→ Task to complete: Scan the listing below and copy every line holding "print".

BEGIN Record extracts

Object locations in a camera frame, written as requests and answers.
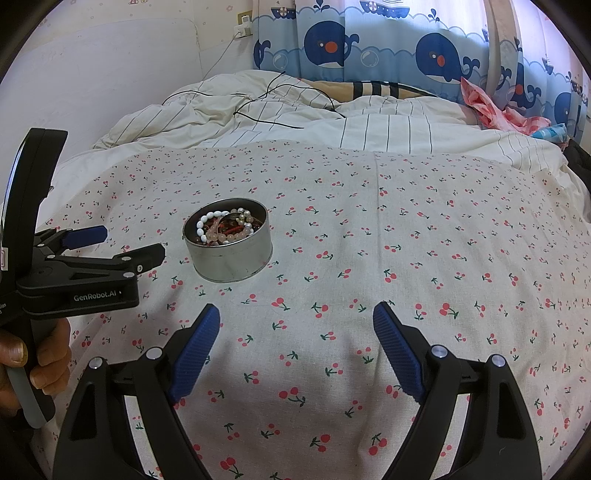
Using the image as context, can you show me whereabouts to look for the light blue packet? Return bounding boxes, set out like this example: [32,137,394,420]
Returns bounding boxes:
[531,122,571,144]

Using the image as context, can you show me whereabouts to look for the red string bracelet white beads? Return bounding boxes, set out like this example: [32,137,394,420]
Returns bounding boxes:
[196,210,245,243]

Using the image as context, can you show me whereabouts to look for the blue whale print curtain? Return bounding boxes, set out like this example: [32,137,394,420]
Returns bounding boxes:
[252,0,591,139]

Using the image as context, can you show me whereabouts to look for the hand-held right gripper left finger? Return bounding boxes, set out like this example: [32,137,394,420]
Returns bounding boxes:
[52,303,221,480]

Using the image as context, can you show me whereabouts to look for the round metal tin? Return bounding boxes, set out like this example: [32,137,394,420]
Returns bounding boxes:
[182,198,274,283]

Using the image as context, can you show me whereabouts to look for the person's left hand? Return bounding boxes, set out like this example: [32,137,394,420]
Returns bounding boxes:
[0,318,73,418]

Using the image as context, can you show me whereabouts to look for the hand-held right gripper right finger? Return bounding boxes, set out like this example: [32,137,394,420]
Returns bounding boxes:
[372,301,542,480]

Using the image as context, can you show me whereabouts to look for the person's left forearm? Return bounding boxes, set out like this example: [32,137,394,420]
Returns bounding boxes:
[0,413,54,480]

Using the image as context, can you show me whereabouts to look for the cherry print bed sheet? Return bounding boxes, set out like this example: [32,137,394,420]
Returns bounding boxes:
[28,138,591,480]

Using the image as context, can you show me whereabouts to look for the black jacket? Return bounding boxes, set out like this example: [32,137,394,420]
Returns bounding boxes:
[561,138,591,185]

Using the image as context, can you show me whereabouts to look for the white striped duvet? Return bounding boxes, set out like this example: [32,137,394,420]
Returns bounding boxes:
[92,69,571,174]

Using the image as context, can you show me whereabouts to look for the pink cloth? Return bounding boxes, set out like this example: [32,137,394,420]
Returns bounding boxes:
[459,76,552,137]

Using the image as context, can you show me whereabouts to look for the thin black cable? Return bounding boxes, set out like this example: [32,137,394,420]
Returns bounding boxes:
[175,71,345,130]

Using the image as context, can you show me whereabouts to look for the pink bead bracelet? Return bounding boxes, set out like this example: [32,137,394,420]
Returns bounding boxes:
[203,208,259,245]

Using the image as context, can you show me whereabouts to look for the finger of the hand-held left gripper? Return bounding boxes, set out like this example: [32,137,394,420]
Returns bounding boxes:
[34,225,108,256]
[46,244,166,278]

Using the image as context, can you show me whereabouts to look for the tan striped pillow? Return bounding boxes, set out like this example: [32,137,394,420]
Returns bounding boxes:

END Record extracts

→ Solution to this exercise:
Using the image as context, can you show me whereabouts to look for the blue whale print curtain? Return bounding boxes, set out like this example: [32,137,394,420]
Using the image as context, can you show me whereabouts to look for the cherry print bed sheet? Return bounding boxes, set out like this example: [32,137,394,420]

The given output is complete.